Patients on CYP3A4 inhibitors should have dose adjustments (e.g., reduce to 15 mg once daily).
Adverse Effects
Common
• Nausea, vomiting, and abdominal discomfort
• Akathisia, restlessness
• Insomnia & agitation
• Headache
• Minimal sedation
Serious
• Weight gain and metabolic disorders (↑ plasma lipids, hyperglycemia)
• QTc prolongation – monitor ECG in high‑risk patients
• Rare still life‑threatening metabolic syndrome (e.g., severe hyperglycemia)
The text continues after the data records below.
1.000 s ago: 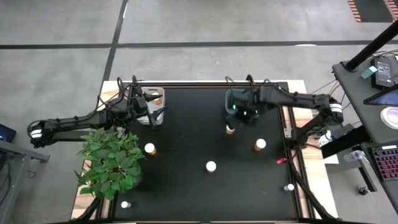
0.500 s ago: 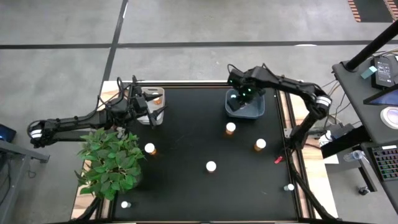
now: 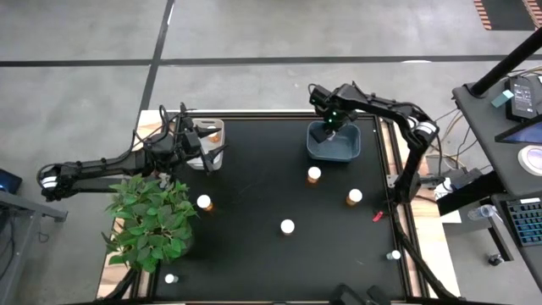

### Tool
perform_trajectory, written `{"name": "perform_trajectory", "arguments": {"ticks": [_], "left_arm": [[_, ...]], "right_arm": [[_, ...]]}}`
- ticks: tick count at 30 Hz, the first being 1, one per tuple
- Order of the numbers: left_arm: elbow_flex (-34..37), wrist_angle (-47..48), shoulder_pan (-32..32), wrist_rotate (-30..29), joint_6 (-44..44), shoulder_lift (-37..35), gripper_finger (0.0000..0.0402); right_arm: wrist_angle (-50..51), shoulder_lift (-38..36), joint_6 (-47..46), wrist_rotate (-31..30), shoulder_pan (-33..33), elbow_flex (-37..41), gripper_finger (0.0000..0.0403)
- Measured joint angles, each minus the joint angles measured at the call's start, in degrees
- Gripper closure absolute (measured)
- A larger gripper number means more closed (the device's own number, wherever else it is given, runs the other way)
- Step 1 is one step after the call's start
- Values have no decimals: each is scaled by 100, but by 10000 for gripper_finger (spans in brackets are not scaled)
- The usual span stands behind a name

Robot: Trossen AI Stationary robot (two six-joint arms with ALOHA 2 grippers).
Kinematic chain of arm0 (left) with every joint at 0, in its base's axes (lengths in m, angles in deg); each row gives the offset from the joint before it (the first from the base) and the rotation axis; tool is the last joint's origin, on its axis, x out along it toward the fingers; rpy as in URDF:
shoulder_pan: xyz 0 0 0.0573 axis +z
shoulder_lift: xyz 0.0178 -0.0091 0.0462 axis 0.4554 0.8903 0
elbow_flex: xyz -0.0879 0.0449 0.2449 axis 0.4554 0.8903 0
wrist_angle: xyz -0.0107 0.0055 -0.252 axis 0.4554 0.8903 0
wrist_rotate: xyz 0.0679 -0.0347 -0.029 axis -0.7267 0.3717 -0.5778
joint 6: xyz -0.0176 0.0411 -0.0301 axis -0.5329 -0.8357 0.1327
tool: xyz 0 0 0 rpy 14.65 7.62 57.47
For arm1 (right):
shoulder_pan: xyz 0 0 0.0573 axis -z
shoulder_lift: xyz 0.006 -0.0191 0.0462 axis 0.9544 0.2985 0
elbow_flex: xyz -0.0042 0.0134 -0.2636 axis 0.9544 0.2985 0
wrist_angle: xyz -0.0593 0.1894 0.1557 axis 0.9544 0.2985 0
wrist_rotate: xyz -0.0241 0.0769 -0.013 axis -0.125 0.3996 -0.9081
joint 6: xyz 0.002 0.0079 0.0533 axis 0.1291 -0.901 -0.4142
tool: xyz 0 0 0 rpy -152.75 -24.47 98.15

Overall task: Pick and place medicine bottles into bin by pill shape (circle, oval)
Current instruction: Put the small pink pill bottle into the blue bin, then put the big orange pill bottle into the white bin

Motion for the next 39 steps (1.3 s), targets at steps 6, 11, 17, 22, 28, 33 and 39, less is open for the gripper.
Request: {"name": "perform_trajectory", "arguments": {"ticks": [6,11,17,22,28,33,39], "left_arm": [[0,0,0,-2,-5,-1,157],[0,0,0,0,-5,0,157],[0,0,0,0,-5,0,157],[0,0,0,0,-7,0,157],[0,0,0,0,-7,0,157],[0,0,0,0,-7,0,157],[0,0,0,0,-7,0,157]], "right_arm": [[-26,100,103,5,16,2,288],[-192,207,126,5,16,2,287],[-316,304,126,4,16,2,287],[-338,358,126,4,16,6,287],[-359,353,106,-53,16,7,274],[-363,351,106,-325,16,6,240],[-362,344,110,-348,21,4,219]]}}
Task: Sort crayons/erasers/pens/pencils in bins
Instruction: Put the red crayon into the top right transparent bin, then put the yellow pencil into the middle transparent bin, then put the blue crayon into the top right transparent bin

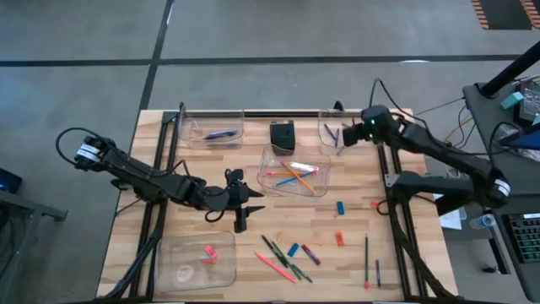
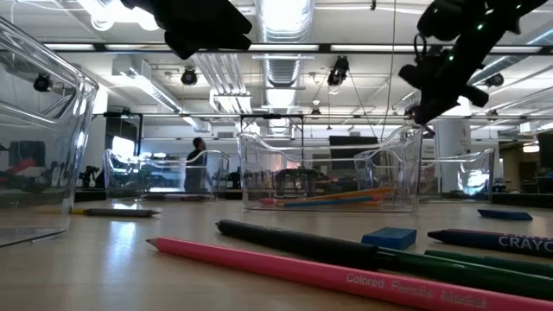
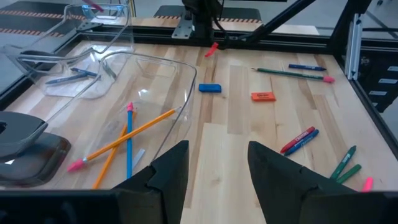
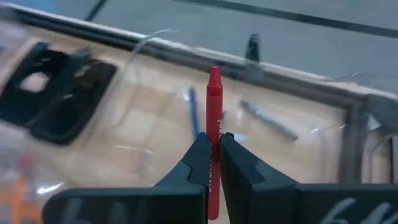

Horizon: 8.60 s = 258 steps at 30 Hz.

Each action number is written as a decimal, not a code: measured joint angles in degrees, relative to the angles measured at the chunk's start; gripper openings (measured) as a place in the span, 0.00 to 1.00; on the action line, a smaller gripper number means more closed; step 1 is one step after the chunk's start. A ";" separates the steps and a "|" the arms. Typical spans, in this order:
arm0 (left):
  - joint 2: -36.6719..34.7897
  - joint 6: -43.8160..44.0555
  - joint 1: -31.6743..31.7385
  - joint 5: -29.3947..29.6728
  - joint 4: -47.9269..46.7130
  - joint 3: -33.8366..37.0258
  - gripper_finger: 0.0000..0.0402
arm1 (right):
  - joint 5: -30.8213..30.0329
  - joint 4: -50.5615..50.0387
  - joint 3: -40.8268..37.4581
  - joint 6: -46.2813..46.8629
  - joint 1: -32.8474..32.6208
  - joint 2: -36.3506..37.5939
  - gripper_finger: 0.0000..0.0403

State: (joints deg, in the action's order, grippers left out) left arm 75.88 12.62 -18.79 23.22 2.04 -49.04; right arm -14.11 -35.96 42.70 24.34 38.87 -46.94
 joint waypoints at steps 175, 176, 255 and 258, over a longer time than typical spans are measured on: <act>-3.84 -18.90 4.13 -16.88 15.52 -2.91 0.00 | 4.77 29.28 4.34 11.77 -69.12 -5.99 0.19; -3.91 -18.91 3.00 -16.87 20.08 -0.93 0.00 | 3.55 26.81 5.28 12.18 -69.92 -6.87 0.19; -21.42 -16.00 -13.05 1.22 21.53 15.96 0.00 | -0.33 17.91 10.47 27.67 -78.22 -37.11 0.14; -21.42 -16.00 -13.06 1.22 21.51 15.96 0.00 | -0.42 18.72 10.47 28.90 -78.22 -38.41 0.14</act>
State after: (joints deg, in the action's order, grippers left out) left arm 54.46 -3.38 -31.85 24.45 23.55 -33.08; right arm -14.53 -17.24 53.17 53.24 -39.35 -85.34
• Agranulocytosis – very rare, similar to other antipsychotics
Adverse effects are dose‑dependent and generally improve with time or dose adjustment.
Monitoring
| Parameter | Frequency | Rationale |
| Body weight & BMI | Baseline, 4 weeks, then every 3 months | Detect weight gain |
| Fasting glucose & HbA1c | Baseline, 3 months, then annually | Monitor for diabetes |
| Lipid profile | Baseline, 3 months, then annually | Screen for dyslipidemia |
| Electrocardiogram (QTc) | Baseline & as clinically indicated | Detect QT prolongation |
| Liver function tests | Baseline, 3 months | Evaluate hepatic metabolism |
| Psychiatric assessment | Week 4, 8, then monthly | Ensure efficacy & safety |
| Treatment‑emergent SRI‑related symptoms | At each visit | Detect emergent mania or agitation |
Patients taking CYP3A4 inhibitors/inducers should have higher vigilance for dose‑adjusted therapy.
Clinical Pearls
- Low metabolic burden: Compared to olanzapine and clozapine, lurasidone exhibits a markedly lower incidence of weight gain and metabolic derangements.
- Rapid titration: The recommended 3‑week titration is faster than many other atypicals, allowing earlier therapeutic benefit.
- Safety in older adults: Due to minimal anticholinergic activity, *Latuda* is preferable when cognitive side‑effects are a concern.
- Use in mania: Though not labeled for acute mania, small studies suggest efficacy when combined with mood stabilizers; consider in treatment‑resistant cases.
- Serotonin‑biased profile: The 5‑HT₁A partial agonist confers a mild anxiolytic effect, helpful in comorbid anxiety disorders.
- Limited drug–drug interactions: Lurasidone’s minimal CYP2D6 interaction allows safe use with many psychotropics; still watch for CYP3A4 modulators.
- Avoid with taking valproate without dose adjustment: Co‑administration often raises lurasidone levels; consider 15 mg instead of 20 mg or add a metabolic monitor.
These pearls can act as quick reference points for clinical decision‑making and flow‑chart integration in practice guidelines.